▶ Problem statement: Every line below from the one containing "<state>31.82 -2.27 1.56" through the one containing "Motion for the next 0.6" must be transcribed exactly. Omit all lines outside that stretch.

▶ Material provided:
Start of Block
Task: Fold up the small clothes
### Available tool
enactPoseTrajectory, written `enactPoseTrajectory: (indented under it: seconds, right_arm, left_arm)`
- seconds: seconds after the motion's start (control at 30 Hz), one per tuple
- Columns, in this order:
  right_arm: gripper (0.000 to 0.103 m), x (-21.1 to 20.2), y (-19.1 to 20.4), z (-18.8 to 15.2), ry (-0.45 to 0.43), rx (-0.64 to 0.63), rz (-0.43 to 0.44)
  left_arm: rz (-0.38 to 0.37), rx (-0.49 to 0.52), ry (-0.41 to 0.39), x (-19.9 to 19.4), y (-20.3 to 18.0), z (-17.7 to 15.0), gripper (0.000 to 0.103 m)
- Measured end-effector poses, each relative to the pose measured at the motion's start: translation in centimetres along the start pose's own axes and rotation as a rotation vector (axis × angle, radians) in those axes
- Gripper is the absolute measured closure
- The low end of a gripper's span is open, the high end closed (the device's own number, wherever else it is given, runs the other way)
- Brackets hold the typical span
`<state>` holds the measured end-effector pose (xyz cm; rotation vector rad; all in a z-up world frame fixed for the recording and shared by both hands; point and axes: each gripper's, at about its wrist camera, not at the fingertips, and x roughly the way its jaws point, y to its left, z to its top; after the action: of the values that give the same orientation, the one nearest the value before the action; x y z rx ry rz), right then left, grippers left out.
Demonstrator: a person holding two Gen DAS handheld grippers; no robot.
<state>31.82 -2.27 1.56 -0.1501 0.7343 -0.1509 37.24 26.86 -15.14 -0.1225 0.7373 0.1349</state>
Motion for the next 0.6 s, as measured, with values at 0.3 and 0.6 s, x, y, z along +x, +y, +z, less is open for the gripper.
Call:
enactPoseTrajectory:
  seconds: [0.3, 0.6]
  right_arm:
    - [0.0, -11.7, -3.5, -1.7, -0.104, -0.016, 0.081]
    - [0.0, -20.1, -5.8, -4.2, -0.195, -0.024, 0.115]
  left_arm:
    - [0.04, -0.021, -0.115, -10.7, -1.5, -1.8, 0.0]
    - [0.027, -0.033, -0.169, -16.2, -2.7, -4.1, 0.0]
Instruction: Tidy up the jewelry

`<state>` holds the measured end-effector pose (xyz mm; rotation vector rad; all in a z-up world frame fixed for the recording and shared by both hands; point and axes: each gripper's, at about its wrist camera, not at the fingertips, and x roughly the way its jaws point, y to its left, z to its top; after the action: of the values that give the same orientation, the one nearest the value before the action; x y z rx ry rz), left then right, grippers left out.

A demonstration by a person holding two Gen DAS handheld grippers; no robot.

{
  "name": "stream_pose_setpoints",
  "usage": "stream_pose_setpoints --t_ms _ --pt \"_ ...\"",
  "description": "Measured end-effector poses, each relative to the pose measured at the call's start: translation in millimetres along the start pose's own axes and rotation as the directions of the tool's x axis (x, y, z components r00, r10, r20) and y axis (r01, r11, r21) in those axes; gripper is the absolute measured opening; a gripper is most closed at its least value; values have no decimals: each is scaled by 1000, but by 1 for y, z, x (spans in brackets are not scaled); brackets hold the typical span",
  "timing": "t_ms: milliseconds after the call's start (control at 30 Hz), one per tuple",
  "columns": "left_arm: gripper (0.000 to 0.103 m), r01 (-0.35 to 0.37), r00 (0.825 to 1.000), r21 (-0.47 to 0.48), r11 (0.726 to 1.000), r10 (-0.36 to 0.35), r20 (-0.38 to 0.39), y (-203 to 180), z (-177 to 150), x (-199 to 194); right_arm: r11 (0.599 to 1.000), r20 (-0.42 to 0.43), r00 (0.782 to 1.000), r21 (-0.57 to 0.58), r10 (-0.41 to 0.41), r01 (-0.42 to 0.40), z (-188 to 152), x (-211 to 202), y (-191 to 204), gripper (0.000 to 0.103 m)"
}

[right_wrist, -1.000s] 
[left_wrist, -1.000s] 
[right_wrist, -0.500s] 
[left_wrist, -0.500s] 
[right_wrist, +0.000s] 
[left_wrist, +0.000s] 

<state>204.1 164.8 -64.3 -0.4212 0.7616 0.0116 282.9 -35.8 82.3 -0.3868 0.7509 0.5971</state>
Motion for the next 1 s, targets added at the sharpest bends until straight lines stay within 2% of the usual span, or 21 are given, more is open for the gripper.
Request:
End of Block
▶ Task output:
<state>31.82 -2.27 1.56 -0.1501 0.7343 -0.1509 37.24 26.86 -15.14 -0.1225 0.7373 0.1349</state>
Motion for the next 0.6 s, as measured, with values at 0.3 and 0.6 s, x, y, z along +x, +y, +z, less is open for the gripper.

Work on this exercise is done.